If everything went well you should be able to disconnect your Pi from ethernet and connect over WiFi only! If it didn’t work… hopefully you know how to use Google well.
Step 5: Shairport!
So now we can finally get to that awesome AirPlay receiver program. This is from that Lifehacker article again.
Let’s do this:
git clone https://github.com/hendrikw82/shairport.git cd shairport make
We still have more to do, but we should be able to see if this thing at least works now. Do the following:
./shairport.pl -a AirPi
You can replace AirPi with anything you want. For example I have KitchenPi and LivingPi.
It didn’t work right? If it did, you can ignore this next part. If you got an error along the lines of
Can't locate Net/SDP.pm then we need to run the following:
cpan install Net::SDP
More details about that last thing can be found on StackExchange: Problem installing Net::SDP.

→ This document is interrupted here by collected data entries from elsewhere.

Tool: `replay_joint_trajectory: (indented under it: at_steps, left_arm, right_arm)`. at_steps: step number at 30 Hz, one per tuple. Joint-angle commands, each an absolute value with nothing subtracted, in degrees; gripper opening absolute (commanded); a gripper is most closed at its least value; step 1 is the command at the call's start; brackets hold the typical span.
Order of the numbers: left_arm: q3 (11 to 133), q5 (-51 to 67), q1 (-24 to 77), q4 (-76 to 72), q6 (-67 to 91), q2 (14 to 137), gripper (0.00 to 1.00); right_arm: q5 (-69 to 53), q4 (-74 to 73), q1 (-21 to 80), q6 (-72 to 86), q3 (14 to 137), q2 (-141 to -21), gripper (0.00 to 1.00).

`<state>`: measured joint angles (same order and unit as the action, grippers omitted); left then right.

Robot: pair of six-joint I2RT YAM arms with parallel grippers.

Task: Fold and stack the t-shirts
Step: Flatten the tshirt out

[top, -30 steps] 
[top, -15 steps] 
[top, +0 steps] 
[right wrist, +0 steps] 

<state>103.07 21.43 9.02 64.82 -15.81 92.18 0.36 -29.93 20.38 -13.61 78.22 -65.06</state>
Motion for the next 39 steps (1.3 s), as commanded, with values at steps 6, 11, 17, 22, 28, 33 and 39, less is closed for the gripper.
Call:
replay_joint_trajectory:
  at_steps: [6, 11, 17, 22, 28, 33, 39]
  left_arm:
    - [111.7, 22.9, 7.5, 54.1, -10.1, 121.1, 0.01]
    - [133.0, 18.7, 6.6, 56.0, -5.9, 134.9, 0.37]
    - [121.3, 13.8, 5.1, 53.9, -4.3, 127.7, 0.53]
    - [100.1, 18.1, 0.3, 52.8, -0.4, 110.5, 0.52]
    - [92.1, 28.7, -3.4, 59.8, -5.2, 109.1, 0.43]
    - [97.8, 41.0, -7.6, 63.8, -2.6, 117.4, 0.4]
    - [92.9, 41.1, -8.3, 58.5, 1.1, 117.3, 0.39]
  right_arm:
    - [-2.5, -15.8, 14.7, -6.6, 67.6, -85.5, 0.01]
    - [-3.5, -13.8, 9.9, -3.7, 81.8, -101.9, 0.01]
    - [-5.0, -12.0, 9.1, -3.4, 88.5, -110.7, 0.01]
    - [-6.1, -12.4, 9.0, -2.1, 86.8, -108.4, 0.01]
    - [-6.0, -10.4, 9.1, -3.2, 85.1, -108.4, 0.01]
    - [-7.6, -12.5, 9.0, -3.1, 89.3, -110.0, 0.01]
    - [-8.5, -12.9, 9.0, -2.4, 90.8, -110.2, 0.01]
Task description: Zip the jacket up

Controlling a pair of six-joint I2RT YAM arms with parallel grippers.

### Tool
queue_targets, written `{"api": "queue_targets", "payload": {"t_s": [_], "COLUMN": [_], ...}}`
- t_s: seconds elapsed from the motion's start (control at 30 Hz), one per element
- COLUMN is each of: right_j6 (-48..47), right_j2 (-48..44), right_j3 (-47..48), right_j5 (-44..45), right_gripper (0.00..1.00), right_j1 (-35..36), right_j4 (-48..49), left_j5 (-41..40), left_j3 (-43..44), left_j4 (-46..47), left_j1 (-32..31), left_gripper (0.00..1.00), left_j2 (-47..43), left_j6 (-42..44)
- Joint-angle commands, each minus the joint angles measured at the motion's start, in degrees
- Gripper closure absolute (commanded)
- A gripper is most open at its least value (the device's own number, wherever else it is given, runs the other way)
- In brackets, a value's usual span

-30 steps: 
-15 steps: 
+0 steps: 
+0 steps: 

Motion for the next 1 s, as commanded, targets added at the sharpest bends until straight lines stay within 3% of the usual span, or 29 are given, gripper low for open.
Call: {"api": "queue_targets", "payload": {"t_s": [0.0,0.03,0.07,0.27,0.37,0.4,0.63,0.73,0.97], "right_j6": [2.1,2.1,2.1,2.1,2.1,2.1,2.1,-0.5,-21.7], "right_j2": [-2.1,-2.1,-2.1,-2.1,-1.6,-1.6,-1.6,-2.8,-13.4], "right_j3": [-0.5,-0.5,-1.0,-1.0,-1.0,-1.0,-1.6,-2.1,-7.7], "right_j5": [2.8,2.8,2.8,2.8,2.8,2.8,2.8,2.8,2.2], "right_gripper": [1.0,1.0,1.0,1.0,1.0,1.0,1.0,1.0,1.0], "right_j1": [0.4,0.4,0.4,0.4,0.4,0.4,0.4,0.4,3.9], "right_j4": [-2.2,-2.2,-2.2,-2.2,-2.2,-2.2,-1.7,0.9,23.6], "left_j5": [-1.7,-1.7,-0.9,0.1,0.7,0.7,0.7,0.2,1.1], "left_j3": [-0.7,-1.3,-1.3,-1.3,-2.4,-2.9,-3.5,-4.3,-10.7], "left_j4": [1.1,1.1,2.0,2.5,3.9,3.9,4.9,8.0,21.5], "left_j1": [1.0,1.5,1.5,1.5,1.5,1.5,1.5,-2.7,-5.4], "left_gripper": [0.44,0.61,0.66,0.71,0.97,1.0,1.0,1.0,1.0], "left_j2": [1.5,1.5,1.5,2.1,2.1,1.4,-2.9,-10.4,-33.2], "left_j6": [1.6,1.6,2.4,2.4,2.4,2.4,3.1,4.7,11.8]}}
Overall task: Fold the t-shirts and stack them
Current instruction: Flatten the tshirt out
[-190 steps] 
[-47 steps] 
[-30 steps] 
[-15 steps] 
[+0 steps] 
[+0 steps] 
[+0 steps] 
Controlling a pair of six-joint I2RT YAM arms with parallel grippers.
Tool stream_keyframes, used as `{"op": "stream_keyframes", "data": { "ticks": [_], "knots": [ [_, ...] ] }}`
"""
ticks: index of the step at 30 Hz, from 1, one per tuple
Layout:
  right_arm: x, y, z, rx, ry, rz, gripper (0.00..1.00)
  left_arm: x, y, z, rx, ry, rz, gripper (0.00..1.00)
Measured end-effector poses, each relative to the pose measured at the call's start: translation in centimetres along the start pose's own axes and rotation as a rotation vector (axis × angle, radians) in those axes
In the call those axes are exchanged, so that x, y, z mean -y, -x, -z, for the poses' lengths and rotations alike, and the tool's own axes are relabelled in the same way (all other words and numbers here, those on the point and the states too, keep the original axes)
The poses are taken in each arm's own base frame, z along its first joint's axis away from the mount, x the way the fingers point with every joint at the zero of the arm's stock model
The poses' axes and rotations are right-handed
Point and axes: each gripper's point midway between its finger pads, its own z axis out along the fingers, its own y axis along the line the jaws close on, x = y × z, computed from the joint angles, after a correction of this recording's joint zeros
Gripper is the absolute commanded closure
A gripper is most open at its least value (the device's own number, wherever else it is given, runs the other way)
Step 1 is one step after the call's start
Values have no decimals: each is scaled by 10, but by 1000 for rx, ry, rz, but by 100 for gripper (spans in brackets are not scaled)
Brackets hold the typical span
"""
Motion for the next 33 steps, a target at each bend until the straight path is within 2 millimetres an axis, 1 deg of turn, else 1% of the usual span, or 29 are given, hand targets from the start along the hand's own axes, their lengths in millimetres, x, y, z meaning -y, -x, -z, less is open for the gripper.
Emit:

OK, now you should be able to actually do that thing we tried to do:
./shairport.pl -a LiedToMeTheFirstTimePi
Hooray it works! You should be able to see LiedToMeTheFirstTimePi as an AirPlay source from your Mac or iOS device.
You could keep running that command everytime you booted your Pi in order to make it work, but you probably want to have it happen automatically right?
Once again, we’ll copy stuff from the Lifehacker article:
cd shairport make install cp shairport.init.sample /etc/init.d/shairport cd /etc/init.d chmod a+x shairport update-rc.d shairport defaults
Then we need to add it as a launch item.
sudo nano shairport
From Lifehacker: “This loads up Shairport file we need to edit. Look through the file for the “DAEMON_ARGS” line, and change it so it looks like this”:
DAEMON_ARGS="-w $PIDFILE -a AirPi"
Again, change AirPi to whatever you want it to be called when you view a list of AirPlay receivers.
Save the file (ctrl+x) and you’re good!
Hopefully that all went fine for you, but in case it didn’t you should be able to find your solution elsewhere on the internet. If I could be a little bit of help to you then I’ve done my job.